What is needed: In the entries below, filter for the word "instance" and copy every matching line.

Data records

___

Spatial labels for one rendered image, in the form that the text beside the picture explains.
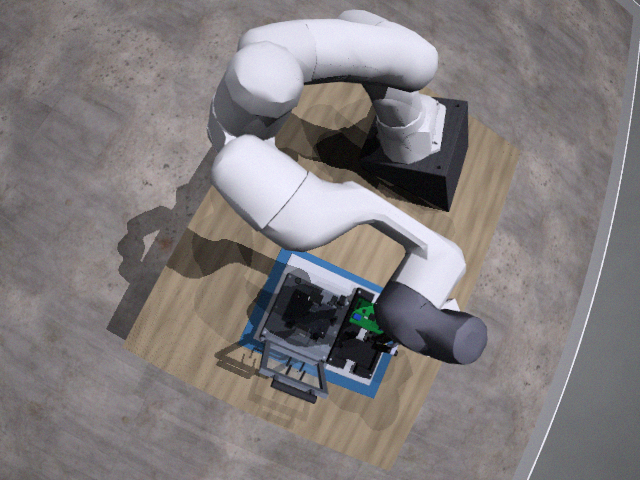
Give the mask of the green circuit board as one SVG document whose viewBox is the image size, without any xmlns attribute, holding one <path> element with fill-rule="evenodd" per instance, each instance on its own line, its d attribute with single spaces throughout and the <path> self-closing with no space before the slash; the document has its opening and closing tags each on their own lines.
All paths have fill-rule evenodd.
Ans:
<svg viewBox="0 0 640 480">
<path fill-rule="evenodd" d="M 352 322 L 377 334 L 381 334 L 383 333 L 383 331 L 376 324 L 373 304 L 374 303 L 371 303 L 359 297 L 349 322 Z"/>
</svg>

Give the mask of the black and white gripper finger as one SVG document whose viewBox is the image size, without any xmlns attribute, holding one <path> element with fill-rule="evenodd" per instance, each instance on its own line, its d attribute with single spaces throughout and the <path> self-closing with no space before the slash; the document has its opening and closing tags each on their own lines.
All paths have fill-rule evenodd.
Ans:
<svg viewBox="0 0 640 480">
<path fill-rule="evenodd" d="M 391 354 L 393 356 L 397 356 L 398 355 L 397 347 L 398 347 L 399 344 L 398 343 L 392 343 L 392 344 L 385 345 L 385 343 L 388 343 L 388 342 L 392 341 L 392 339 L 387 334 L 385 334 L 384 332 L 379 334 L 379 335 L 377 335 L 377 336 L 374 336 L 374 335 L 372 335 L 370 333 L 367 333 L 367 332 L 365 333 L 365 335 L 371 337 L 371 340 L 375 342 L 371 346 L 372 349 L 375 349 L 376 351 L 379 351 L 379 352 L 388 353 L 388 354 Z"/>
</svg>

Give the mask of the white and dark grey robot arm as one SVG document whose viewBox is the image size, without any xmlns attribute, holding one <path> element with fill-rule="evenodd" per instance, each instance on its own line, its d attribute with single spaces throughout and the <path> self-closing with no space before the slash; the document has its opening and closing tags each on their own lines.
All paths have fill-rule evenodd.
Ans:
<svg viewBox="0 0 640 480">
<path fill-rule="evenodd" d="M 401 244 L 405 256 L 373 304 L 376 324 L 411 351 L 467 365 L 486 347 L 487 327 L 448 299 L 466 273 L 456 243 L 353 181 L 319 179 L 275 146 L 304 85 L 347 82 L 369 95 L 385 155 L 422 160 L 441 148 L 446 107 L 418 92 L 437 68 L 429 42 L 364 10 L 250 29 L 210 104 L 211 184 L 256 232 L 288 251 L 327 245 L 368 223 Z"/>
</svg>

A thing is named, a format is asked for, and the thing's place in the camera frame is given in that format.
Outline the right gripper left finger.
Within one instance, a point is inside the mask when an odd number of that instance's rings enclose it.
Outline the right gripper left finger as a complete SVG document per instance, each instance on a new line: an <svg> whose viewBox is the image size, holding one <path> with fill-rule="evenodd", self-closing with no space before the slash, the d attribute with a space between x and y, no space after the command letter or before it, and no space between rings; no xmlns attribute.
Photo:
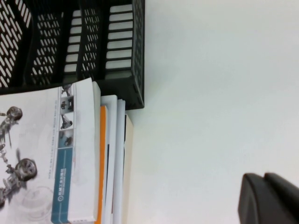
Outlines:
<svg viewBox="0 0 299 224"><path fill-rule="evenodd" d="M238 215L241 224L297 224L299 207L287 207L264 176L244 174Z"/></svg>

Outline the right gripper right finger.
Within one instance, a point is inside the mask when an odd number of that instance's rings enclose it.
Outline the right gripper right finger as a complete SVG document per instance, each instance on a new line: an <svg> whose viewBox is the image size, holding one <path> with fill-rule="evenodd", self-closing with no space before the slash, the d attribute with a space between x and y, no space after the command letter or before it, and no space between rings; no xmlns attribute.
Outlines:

___

Solution to this exercise:
Give the mask of the green circuit board as one SVG document whose viewBox is the image size, without any xmlns attribute, holding one <path> element with fill-rule="evenodd" per instance, each instance on its own line, its d attribute with single spaces throughout and the <path> self-closing with no space before the slash; the document has its opening and closing tags each on their own lines.
Give the mask of the black and white gripper finger as one SVG document whose viewBox is the image size, without any xmlns attribute, holding one <path> element with fill-rule="evenodd" per instance, each instance on its own line, its d attribute with single spaces throughout and the <path> self-closing with no space before the slash; the document has its opening and closing tags each on their own lines.
Give the mask of the white and dark grey robot arm as one SVG document whose viewBox is the image size, without any xmlns attribute, holding one <path> element with fill-rule="evenodd" per instance, each instance on its own line, its d attribute with single spaces throughout and the <path> self-closing with no space before the slash; the document has its opening and closing tags each on their own lines.
Within one instance, a point is inside the mask when an odd number of that instance's rings enclose it.
Outline the right gripper left finger as a complete SVG document per instance, each instance on a new line: an <svg> whose viewBox is the image size, holding one <path> with fill-rule="evenodd", self-closing with no space before the slash, the d attribute with a space between x and y, no space after the command letter or before it, and no space between rings; no xmlns attribute.
Within one instance, a point is inside the mask when an odd number of that instance's rings enclose it.
Outline the right gripper right finger as a complete SVG document per instance, each instance on a new line: an <svg> whose viewBox is the image size, holding one <path> with fill-rule="evenodd", self-closing with no space before the slash, the d attribute with a space between x and y, no space after the command letter or before it, and no space between rings; no xmlns attribute.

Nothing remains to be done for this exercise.